»»

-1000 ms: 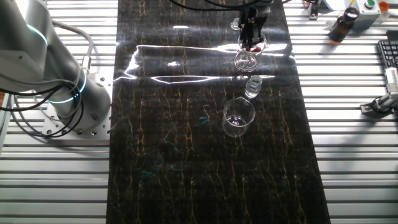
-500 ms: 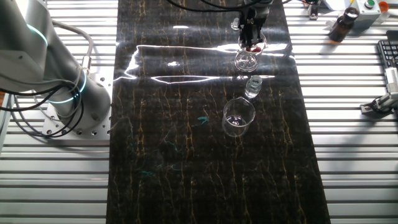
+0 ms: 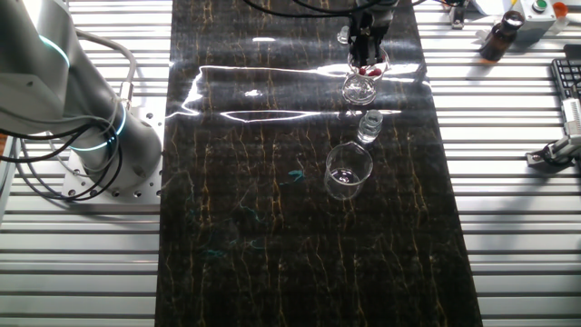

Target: Transfer liquid using a dropper

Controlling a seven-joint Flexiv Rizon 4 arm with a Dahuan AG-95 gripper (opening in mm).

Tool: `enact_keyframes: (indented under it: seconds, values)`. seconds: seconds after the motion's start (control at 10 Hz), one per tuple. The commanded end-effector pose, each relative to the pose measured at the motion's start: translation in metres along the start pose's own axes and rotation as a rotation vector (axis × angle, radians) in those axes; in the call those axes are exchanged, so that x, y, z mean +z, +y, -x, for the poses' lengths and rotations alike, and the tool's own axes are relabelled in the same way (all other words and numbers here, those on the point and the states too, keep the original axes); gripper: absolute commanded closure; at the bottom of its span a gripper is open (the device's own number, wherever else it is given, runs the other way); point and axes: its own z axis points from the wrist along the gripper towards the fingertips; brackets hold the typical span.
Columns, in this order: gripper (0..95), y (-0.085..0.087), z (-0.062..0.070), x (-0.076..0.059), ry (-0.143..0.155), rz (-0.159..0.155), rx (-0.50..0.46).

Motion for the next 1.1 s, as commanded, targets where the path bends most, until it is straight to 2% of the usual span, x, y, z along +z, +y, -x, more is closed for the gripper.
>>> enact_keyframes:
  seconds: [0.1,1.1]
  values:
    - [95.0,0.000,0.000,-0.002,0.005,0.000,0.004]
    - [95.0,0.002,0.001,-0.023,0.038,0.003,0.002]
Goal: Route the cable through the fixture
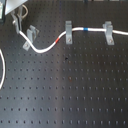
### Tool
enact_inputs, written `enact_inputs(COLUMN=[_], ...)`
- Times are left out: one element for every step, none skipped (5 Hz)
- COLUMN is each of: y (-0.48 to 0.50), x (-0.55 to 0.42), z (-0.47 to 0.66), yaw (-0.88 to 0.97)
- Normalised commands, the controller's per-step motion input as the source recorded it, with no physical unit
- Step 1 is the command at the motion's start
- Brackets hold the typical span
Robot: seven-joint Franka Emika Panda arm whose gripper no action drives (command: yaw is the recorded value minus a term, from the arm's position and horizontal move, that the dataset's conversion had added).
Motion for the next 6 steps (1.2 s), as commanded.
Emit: enact_inputs(y=[-0.298, -0.302, -0.409, -0.457, -0.357, -0.206], x=[0.132, 0.074, 0.068, 0.152, 0.076, -0.185], z=[-0.42, -0.42, -0.16, -0.21, -0.12, 0.0], yaw=[0.0, 0.0, -0.03, -0.07, -0.13, -0.13])
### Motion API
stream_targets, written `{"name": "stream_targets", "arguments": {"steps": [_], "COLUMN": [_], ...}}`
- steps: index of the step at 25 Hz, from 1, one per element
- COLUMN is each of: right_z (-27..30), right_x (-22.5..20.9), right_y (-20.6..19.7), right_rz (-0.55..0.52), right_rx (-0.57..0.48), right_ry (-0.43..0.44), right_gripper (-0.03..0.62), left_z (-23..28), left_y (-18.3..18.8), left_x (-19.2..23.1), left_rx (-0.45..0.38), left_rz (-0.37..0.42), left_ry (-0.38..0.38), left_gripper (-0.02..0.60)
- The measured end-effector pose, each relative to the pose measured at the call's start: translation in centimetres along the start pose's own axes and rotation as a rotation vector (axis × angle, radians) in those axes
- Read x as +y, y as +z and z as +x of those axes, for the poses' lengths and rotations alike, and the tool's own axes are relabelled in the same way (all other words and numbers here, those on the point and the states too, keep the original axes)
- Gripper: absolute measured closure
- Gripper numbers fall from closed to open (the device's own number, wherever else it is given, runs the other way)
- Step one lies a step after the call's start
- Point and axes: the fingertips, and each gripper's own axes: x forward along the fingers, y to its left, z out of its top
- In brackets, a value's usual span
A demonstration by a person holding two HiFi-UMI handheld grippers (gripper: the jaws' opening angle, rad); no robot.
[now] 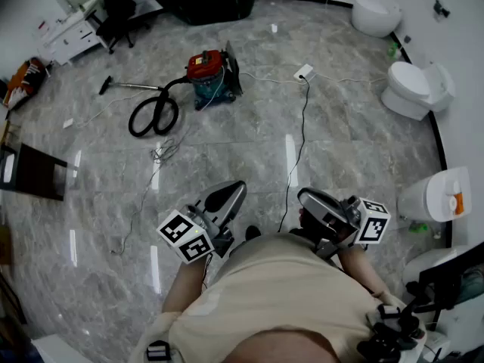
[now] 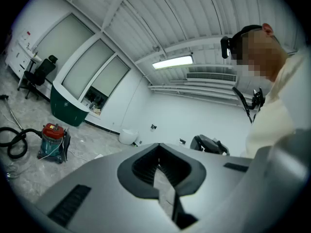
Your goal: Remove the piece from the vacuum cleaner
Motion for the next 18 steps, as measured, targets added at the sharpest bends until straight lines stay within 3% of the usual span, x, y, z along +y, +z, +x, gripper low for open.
{"name": "stream_targets", "arguments": {"steps": [6, 11, 14, 18], "right_z": [-6.2, -11.3, -13.7, -15.8], "right_x": [-0.3, -1.4, -1.7, -1.5], "right_y": [3.3, 5.7, 7.0, 7.5], "right_rz": [0.013, 0.053, 0.078, 0.113], "right_rx": [0.026, -0.055, -0.072, -0.061], "right_ry": [0.013, 0.027, 0.043, 0.071], "right_gripper": [0.591, 0.591, 0.591, 0.591], "left_z": [5.5, 11.7, 13.7, 14.4], "left_y": [-4.8, -6.4, -7.6, -9.0], "left_x": [-3.2, -6.8, -7.8, -8.6], "left_rx": [0.025, 0.092, 0.133, 0.157], "left_rz": [-0.076, 0.013, 0.066, 0.062], "left_ry": [0.066, 0.016, 0.039, 0.085], "left_gripper": [0.577, 0.577, 0.577, 0.577]}}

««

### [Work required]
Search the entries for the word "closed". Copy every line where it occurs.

### [Task answer]
Motion for the next 1.1 s, as commanded, targets where the path bends most, until it is straight to 2% of the usual span, x, y, z along +z, +y, -x, more is closed for the gripper.
- Gripper numbers fall from closed to open (the device's own number, wherever else it is given, runs the other way)

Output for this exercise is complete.